It isn't as if we're ALL for Lipinski

Ichabod Crane
     A few readers expressed shock on my Facebook page that the Sun-Times would endorse Dan Lipinski. While I generally try to stand behind the paper—we're all in the boat together, pulling on the oars—this is a case where I have to set my face into a blank expression and mutter "sorry, not my table," as I hurry past. I'm not on the board. I don't make these decisions.
    But as people were also explaining to me the sketchy circumstances of Lipinski's elevation, I found myself  grumbling, "I know, I KNOW!" and thought I should dig out a few examples of my handling of the man, to illustrate that we might have lapsed on this race, but generally have done our part in the past and might do so again in the future. Even noble Homer dozed.

     Perhaps due to my own manifest bodily deficiencies—eggplant nose on a garbage can head teetering on a Baby Huey physique—I tend to notice personal flaws.
     When the Jedi Council sits around, for instance, trading tales of Sen. Peter Fitzgerald's shortcomings as a politician and legislator, I am apt to chime in, "And he's got that awful facial tic."
     Or when Rep. Rahm Emanuel—whom I admire—first visited, to be quizzed about his views, I had to restrain myself from chirping, "What happened to your finger?"
     Childish, I know. Even more starkly so on Wednesday, when college professor and hereditary Congressman Dan Lipinski stopped by to introduce himself. The mood in the room was somber, as befits a subversion of the democratic process, and as my colleagues established that he was going to stick to the ludicrous tale of how his father, Rep. Bill Lipinski, just happened to decide to retire so his son could miss the primary and run against a sham opponent, I fixated on his looks.
     An unsettling, bird-like quality to the man—rail-thin, glittering, deep-set eyes, a prominent Adam's apple.

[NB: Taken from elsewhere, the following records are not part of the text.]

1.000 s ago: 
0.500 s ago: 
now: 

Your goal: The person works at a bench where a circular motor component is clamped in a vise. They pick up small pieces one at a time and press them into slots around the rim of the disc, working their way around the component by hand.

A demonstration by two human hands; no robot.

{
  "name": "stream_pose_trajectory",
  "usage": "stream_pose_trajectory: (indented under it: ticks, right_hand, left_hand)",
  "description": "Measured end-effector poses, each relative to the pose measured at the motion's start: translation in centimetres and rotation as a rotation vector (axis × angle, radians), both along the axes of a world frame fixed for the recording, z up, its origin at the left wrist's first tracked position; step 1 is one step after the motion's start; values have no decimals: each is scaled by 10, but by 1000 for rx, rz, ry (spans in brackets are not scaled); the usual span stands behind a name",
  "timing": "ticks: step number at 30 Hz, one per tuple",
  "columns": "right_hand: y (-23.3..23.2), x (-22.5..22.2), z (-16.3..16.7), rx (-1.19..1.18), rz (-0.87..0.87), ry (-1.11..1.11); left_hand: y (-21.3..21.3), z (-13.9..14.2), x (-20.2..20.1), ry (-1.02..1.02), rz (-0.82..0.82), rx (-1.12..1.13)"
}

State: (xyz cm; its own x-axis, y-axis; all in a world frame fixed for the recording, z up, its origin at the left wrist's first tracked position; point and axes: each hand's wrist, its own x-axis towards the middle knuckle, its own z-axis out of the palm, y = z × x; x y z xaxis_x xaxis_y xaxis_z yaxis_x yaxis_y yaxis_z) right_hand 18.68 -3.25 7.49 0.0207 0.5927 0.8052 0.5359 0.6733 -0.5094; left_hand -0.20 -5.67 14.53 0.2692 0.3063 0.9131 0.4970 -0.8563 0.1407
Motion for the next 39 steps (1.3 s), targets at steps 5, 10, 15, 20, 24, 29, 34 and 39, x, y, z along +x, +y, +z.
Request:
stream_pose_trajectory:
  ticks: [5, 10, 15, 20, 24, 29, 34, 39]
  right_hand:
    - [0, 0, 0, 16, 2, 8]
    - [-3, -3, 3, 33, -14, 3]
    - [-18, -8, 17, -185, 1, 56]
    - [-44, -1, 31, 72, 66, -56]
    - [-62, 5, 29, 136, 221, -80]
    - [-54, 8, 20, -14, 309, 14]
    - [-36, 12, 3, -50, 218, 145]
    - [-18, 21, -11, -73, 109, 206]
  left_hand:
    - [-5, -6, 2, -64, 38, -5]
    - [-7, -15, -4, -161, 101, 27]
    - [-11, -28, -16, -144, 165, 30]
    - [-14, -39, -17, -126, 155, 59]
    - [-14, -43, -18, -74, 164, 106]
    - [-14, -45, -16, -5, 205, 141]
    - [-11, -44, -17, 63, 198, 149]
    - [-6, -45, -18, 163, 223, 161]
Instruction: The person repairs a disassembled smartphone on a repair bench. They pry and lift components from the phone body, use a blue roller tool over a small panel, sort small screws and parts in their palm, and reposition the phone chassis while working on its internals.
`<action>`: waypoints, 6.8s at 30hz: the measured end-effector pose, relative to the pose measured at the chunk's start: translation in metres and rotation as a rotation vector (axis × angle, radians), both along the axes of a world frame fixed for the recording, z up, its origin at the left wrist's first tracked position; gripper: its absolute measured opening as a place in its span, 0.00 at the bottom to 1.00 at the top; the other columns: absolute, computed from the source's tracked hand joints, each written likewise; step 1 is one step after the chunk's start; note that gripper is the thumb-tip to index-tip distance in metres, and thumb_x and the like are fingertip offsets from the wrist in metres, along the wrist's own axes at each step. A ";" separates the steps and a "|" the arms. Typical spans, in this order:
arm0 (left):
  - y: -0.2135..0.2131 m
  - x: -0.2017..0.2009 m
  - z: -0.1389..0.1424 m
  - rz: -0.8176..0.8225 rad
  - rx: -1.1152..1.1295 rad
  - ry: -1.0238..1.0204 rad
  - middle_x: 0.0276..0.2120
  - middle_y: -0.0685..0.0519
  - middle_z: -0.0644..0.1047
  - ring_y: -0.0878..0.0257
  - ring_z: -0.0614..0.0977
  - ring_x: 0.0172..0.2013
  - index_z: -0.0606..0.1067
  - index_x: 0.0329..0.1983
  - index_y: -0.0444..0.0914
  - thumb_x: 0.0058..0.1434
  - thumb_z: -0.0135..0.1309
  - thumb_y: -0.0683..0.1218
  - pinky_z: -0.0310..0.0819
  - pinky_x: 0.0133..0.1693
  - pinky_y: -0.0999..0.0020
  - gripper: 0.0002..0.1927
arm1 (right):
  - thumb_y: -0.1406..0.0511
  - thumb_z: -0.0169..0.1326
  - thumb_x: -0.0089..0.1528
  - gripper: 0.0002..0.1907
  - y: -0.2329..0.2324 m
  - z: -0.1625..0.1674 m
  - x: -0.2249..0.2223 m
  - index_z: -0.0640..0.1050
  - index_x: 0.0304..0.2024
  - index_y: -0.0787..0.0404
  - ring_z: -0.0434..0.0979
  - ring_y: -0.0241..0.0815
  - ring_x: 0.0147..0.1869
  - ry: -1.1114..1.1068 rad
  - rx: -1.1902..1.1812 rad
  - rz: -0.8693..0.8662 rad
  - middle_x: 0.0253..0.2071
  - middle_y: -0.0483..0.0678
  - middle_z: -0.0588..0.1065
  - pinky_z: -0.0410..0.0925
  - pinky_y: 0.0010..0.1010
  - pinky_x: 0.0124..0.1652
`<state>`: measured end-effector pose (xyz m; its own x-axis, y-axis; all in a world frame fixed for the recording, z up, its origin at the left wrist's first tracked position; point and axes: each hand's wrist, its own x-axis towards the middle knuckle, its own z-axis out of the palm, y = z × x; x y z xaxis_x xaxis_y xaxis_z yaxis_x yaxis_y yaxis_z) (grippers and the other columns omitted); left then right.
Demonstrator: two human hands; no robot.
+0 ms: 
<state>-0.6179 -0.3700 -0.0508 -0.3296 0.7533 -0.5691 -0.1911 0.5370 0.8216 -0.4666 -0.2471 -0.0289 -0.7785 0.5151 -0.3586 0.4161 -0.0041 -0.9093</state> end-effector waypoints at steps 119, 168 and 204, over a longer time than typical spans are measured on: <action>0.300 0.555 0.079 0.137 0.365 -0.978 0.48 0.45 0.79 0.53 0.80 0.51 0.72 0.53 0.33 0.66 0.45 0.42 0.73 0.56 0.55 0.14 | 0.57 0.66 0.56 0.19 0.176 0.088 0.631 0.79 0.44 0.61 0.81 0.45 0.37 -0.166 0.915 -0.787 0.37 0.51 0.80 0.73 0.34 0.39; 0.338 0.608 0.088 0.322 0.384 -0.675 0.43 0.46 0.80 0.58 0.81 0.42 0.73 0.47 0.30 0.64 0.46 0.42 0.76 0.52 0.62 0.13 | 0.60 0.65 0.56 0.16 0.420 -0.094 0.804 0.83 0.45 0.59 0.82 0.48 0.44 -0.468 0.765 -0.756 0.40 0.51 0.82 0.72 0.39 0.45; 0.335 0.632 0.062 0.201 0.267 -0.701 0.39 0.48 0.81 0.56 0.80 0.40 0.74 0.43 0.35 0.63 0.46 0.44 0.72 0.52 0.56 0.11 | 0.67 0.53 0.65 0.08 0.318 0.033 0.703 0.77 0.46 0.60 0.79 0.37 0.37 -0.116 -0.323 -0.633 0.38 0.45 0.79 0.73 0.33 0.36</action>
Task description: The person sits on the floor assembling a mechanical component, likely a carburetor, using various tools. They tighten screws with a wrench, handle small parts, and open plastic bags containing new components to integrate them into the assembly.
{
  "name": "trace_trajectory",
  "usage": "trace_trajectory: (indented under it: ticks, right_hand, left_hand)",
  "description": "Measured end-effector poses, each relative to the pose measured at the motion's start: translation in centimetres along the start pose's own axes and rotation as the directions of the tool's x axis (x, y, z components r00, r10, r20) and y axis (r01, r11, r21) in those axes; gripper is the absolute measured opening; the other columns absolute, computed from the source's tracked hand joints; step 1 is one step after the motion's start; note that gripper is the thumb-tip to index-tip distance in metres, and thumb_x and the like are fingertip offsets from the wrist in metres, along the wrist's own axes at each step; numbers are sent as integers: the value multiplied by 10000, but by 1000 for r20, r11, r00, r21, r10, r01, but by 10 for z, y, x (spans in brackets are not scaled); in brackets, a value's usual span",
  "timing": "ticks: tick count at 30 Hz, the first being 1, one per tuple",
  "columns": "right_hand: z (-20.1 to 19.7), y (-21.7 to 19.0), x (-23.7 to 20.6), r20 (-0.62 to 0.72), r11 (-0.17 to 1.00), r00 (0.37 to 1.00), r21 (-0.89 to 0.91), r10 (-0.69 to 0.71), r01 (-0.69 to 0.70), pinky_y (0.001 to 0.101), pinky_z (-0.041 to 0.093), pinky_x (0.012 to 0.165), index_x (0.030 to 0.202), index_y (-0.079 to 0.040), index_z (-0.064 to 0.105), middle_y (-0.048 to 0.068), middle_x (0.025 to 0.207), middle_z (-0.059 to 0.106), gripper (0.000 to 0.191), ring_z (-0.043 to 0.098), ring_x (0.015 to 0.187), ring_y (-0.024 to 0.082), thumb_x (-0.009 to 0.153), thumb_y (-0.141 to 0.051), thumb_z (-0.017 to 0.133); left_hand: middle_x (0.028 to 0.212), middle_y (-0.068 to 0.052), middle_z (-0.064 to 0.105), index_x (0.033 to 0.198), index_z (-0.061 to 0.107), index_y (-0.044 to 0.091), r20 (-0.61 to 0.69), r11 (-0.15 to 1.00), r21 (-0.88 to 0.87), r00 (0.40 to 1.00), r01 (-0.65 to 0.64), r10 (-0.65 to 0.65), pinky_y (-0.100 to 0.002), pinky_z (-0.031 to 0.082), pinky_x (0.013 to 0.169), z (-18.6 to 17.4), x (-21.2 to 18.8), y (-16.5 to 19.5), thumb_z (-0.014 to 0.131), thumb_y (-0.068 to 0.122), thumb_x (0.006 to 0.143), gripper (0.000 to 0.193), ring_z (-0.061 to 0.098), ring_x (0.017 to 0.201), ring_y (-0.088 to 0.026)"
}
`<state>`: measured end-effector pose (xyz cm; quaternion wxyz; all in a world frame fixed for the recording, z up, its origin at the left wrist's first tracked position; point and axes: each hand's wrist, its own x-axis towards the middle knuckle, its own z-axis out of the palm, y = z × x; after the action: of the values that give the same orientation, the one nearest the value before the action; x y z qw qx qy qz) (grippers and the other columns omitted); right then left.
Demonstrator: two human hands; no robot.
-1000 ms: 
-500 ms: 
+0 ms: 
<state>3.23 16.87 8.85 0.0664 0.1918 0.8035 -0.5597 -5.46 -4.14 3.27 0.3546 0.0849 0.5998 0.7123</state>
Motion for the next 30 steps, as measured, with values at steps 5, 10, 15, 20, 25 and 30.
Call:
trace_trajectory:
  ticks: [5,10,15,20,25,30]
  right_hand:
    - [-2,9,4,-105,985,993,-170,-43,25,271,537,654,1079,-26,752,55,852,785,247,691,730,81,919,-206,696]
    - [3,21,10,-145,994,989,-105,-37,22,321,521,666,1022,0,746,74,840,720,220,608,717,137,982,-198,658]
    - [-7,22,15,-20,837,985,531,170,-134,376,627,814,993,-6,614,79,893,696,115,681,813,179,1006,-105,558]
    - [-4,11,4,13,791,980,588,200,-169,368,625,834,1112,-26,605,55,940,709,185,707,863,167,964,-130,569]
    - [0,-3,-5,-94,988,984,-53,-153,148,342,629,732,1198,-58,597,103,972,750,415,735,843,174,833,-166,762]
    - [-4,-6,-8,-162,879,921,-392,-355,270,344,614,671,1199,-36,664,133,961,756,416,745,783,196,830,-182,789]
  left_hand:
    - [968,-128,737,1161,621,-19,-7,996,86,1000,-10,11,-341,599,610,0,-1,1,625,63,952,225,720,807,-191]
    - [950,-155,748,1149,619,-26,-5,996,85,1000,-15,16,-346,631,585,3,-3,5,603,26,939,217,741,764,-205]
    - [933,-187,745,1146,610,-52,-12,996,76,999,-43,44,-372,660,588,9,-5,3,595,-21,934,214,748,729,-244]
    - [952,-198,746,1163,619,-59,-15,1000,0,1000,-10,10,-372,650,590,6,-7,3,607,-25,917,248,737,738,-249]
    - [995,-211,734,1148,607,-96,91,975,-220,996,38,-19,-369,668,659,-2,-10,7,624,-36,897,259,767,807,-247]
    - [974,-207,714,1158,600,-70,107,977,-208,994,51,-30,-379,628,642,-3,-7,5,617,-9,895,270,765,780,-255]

Like a character from literature, and I struggled to conjure which one. Then it hit me—Ichabod Crane, the guy from the Washington Irving tale, fleeing the Headless Horseman. He had the same timidity, the same lack of ... something.
     He spoke in bromides. "I believe my job is to help my constituents," he said. "My campaign is about what I'm going to do for the people." Golly.
     He said how he will be his own man, then explained his goal of finding a perch on his dad's congressional committee.
     The more I studied this frail, awkward-speaking academic (his poor students; the heart breaks) the more I felt an odd pang of sympathy. Clearly, he wasn't burning up the scholarly world, even down in the backwater of Tennessee. I'm convinced that, rather than run the risk of his son ending up behind the counter at Wendy's, Bill Lipinski decided to plunk him into a comfortable berth. He got his boy a good job, and while the U.S. Congress is supposed to be more than a sinecure for one's relatives, this can't be the first time it has happened. I can't see into the future. Maybe Dan Lipinski will surprise us, and surpass expectations. He certainly will, now that I think of it. He couldn't do worse.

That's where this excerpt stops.